_What to produce:_ Give the whole listing below once more, exactly, without pictures.

• • • • • • •

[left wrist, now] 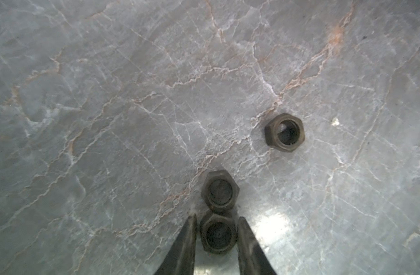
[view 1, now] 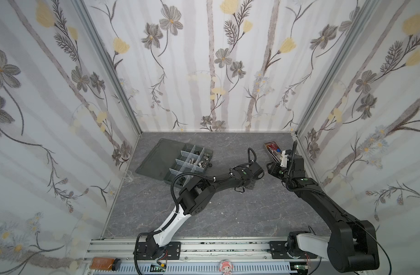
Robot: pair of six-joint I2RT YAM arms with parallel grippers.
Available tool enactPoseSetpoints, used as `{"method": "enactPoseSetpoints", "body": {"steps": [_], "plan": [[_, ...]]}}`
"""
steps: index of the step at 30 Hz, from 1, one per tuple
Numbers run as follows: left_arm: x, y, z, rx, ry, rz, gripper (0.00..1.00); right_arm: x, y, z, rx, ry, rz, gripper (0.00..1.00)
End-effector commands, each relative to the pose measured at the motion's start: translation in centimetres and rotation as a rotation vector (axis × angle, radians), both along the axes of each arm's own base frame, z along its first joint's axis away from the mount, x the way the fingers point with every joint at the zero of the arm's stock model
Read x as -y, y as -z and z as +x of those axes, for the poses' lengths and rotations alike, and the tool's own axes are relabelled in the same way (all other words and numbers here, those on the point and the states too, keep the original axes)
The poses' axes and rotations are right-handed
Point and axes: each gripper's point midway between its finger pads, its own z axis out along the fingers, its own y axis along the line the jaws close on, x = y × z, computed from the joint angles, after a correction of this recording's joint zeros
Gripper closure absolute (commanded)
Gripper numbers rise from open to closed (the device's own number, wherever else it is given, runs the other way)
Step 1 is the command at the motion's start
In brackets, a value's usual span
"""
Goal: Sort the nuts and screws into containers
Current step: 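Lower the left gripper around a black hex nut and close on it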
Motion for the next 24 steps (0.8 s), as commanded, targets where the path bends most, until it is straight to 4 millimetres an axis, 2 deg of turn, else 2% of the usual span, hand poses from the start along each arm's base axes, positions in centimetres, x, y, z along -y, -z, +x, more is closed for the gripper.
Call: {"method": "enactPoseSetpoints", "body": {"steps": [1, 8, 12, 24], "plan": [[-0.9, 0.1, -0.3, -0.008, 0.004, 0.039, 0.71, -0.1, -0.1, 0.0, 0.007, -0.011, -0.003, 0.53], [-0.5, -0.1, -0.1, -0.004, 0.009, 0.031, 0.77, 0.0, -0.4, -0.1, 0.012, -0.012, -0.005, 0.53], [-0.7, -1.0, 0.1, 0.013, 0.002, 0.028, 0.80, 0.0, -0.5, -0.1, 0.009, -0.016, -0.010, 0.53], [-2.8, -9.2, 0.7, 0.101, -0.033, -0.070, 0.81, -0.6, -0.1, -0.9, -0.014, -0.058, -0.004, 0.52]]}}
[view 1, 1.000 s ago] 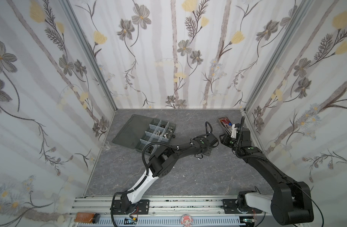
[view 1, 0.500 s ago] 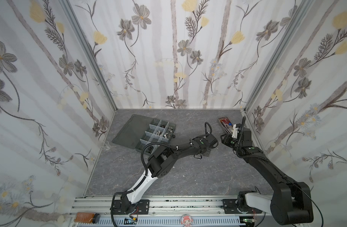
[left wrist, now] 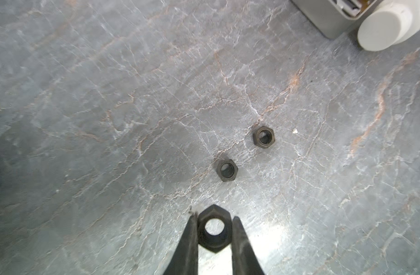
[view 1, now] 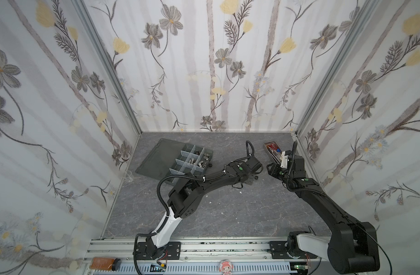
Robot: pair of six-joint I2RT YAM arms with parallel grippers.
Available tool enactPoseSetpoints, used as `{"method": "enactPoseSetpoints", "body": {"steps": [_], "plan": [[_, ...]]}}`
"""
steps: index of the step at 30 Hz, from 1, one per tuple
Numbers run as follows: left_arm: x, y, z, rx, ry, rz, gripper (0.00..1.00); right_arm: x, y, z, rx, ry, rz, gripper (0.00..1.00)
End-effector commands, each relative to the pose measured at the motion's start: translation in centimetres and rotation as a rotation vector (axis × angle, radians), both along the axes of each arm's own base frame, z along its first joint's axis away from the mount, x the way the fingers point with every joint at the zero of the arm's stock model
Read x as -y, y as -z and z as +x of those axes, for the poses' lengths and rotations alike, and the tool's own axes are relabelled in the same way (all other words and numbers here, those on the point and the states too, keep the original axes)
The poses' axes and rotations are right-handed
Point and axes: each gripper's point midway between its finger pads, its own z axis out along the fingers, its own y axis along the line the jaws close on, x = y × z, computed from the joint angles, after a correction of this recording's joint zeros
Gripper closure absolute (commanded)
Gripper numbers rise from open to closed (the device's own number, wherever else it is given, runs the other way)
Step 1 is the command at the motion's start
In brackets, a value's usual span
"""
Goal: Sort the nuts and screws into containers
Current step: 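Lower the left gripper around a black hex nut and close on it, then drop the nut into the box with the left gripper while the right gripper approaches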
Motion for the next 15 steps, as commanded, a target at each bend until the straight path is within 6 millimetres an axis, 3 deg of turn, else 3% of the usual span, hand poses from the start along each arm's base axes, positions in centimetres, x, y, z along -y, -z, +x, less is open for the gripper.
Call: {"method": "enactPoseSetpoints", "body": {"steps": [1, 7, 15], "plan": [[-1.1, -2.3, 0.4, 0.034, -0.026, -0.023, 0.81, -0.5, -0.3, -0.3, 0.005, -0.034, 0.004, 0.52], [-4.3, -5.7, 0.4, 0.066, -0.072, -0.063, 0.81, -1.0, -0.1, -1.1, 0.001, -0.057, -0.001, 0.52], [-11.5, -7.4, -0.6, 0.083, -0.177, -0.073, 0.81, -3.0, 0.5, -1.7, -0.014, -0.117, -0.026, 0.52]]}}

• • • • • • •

_Output below:_
[left wrist, now] 
[view 1, now] 
Robot: pair of six-joint I2RT YAM arms with parallel grippers.
Available tool enactPoseSetpoints, used as `{"method": "enactPoseSetpoints", "body": {"steps": [_], "plan": [[_, ...]]}}`
"""
steps: index of the step at 30 Hz, from 1, one per tuple
Numbers run as follows: left_arm: x, y, z, rx, ry, rz, gripper (0.00..1.00); right_arm: x, y, z, rx, ry, rz, gripper (0.00..1.00)
End-effector commands, each relative to the pose measured at the motion's start: translation in centimetres and rotation as a rotation vector (axis × angle, radians), both along the axes of each arm's own base frame, z along its first joint's axis away from the mount, x the way the fingers point with every joint at the zero of the arm's stock model
Read x as -y, y as -z and z as +x of those axes, for the poses' lengths and rotations alike, and the tool's own axes are relabelled in the same way (all other words and numbers here, those on the point and the states too, keep the original axes)
The poses' axes and rotations are right-handed
Point and axes: each gripper's point midway between its finger pads, its own z axis out along the fingers, its own y axis along the line the jaws close on, x = y × z, computed from the joint angles, after a correction of this recording's joint zeros
Gripper closure absolute (commanded)
Gripper numbers rise from open to closed (the device's own number, wherever else it is given, runs the other way)
Step 1 is the command at the motion's start
In brackets, a value's usual span
"""
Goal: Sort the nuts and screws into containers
Current step: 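Lower the left gripper around a black hex nut and close on it
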Motion for the next 24 steps (0.8 s), as commanded, targets where the path bends most, until it is straight to 4 millimetres an axis, 2 deg of turn, else 2% of the usual span, hand poses from the start along each arm's base axes, positions in centimetres, x, y, z along -y, -z, +x, more is closed for the gripper.
Call: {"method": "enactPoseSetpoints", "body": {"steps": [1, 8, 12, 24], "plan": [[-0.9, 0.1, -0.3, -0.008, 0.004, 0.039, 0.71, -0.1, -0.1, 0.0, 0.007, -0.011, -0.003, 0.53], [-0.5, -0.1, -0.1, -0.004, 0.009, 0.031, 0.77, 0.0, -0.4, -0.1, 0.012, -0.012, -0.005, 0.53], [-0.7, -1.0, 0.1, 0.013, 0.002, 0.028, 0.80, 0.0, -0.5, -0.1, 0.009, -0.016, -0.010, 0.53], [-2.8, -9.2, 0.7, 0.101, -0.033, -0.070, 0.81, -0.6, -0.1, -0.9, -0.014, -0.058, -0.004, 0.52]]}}
[view 1, 1.000 s ago] 
[view 1, 0.500 s ago] 
[left wrist, now] 
[view 1, now] 
Robot: pair of six-joint I2RT YAM arms with parallel grippers.
Available tool enactPoseSetpoints, used as `{"method": "enactPoseSetpoints", "body": {"steps": [_], "plan": [[_, ...]]}}`
"""
steps: index of the step at 30 Hz, from 1, one per tuple
Numbers run as follows: left_arm: x, y, z, rx, ry, rz, gripper (0.00..1.00); right_arm: x, y, z, rx, ry, rz, gripper (0.00..1.00)
End-effector commands, each relative to the pose measured at the motion's start: translation in centimetres and rotation as a rotation vector (axis × angle, radians), both along the axes of each arm's own base frame, z along its first joint's axis away from the mount, x the way the fingers point with every joint at the zero of the arm's stock model
Read x as -y, y as -z and z as +x of those axes, for the poses' lengths and rotations alike, and the tool's own axes are relabelled in the same way (all other words and numbers here, those on the point and the states too, keep the original axes)
The poses' axes and rotations are right-handed
Point and axes: each gripper's point midway between its finger pads, its own z axis out along the fingers, its own y axis along the line the jaws close on, x = y × z, computed from the joint angles, after a correction of this recording's joint zeros
Gripper closure absolute (commanded)
Gripper numbers rise from open to closed (the device's own number, wherever else it is given, runs the other way)
Step 1 is the command at the motion's start
In brackets, a value's usual span
"""
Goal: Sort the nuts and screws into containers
Current step: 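Lower the left gripper around a black hex nut and close on it, then drop the nut into the box with the left gripper while the right gripper approaches
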Motion for the next 15 steps, as commanded, a target at each bend until the straight path is within 6 millimetres an axis, 3 deg of turn, else 3% of the usual span, hand poses from the start along each arm's base axes, positions in centimetres, x, y, z along -y, -z, +x, less is open for the gripper.
Call: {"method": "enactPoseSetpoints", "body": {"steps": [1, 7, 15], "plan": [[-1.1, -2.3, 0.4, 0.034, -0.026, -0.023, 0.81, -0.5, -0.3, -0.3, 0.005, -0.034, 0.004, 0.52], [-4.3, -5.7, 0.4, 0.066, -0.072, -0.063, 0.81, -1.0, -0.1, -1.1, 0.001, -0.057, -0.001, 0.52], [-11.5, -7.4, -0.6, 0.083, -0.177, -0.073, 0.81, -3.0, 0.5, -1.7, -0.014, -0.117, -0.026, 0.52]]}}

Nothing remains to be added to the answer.